Organic anion transporter 6 (Slc22a20) specificity and Sertoli cell-specific expression provide new insight on potential endogenous roles.

Organic anion transporter 6 (Oat6; Slc22a20), a member of the OAT family, was demonstrated previously to mediate the transport of organic anions (Am J Physiol Renal Physiol 291:F314-F321, 2006). In the present study, we sought to further delineate the function of murine Oat6 (mOat6) by analyzing the effect of select organic anions on mOat6-mediated transport by using a Chinese hamster ovary (CHO) cell line stably expressing mOat6 (CHO-mOat6). When examined, kinetic analysis demonstrated that the mechanism of inhibition of mOat6 and mOat3 was competitive. Homovanillic acid, 5-hydroxyindole acetic acid, 2,4-dihydroxyphenylacetate, hippurate, and dehydroepiandrosterone sulfate (DHEAS) each significantly reduced mOat6 activity with inhibitory constant (K(i)) values of 3.0 +/- 0.5, 48.9 +/- 10.3, 61.4 +/- 7.1, 59.9 +/- 4.9, and 38.8 +/- 3.1 microM, respectively. Comparison to K(i) values determined for mOat3 (67.8 +/- 7.2, 134.5 +/- 27.0, 346.7 +/- 97.9, 79.3 +/- 4.0, and 3.8 +/- 1.1 microM, respectively) revealed that there are significant differences in compound affinity between each transporter. Fluoroquinolone antimicrobials and reduced folates were without effect on mOat6-mediated uptake. Investigation of testicular cell type-specific expression of mOat6 by laser capture microdissection and quantitative polymerase chain reaction revealed significant mRNA expression in Sertoli cells, but not in Leydig cells or spermatids. Overall, these data should aid further refinements to the interpretation and modeling of the in vivo disposition of OAT substrates. Specifically, expression in Sertoli cells suggests Oat6 may be an important determinant of blood-testis barrier function, with Oat6-mediated transport of estrone sulfate and DHEAS possibly representing a critical step in the maintenance of testicular steroidogenesis.

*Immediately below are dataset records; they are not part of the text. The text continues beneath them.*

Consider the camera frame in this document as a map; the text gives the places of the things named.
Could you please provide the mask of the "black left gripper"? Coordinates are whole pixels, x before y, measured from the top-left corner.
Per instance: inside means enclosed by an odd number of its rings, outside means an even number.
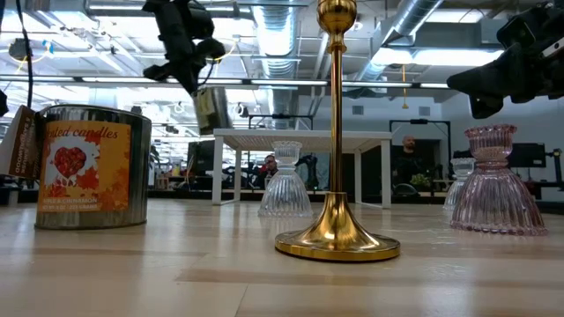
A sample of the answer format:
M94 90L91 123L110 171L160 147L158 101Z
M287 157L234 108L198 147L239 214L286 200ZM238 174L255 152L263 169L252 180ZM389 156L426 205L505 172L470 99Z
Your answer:
M165 58L172 62L152 65L143 70L145 78L164 82L174 78L191 94L197 90L199 59L194 40L211 38L214 24L211 14L196 1L147 0L143 11L154 15L159 29L159 40L166 50Z

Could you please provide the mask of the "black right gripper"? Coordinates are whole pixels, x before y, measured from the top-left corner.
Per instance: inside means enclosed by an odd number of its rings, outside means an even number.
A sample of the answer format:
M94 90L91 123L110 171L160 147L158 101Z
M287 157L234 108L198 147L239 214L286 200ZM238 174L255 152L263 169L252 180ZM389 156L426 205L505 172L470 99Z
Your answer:
M542 1L497 32L505 51L494 61L450 76L447 86L469 97L474 119L501 111L503 98L563 96L563 2Z

Transport of estrone sulfate by the novel organic anion transporter Oat6 (Slc22a20).

Recently, a novel Slc22 gene family member expressed in murine olfactory mucosa was identified and based on sequence homology proposed to be an organic anion transporter [Oat6 (Slc22a20); J. C. Monte, M. A. Nagle, S. A. Eraly, and S. K. Nigam. Biochem Biophys Res Commun 323: 429-436, 2004]. However, no functional data for Oat6 was reported. In the present study, we demonstrate that murine Oat6 mediates the inhibitable transport of estrone sulfate using both Xenopus oocyte expression assay and Chinese hamster ovary (CHO) cells stably transfected with mOat6 (CHO-mOat6). Uptake was virtually eliminated by probenecid and the anionic herbicide 2,4-dichlorophenoxyacetate. The organic anions ochratoxin A, salicylate, penicillin G, p-aminohippurate, and urate inhibited mOat6-mediated accumulation to varying degrees. Transport of estrone sulfate by mOat6 was demonstrated to be saturable, and K(m) estimates of 109.8 +/- 22.6 microM in oocytes and 44.8 +/- 7.3 microM in CHO-mOat6 cells were obtained. Inhibitory constants for 2,4-dichlorophenoxyacetate (15.7 +/- 2.0 microM), salicylate (49.0 +/- 4.4 microM), probenecid (8.3 +/- 2.5 microM), and penicillin G (1,450 +/- 480 microM) were also determined. Accumulation of estrone sulfate mediated by mOat6 was significantly trans-stimulated by glutarate, indicating that mOat6 functions as an organic anion/dicarboxylate exchanger. These data demonstrate for the first time that the novel murine gene Oat6 (Slc22a20) encodes a functional organic anion transporter and mOat6 is indeed the newest member of the OAT gene family.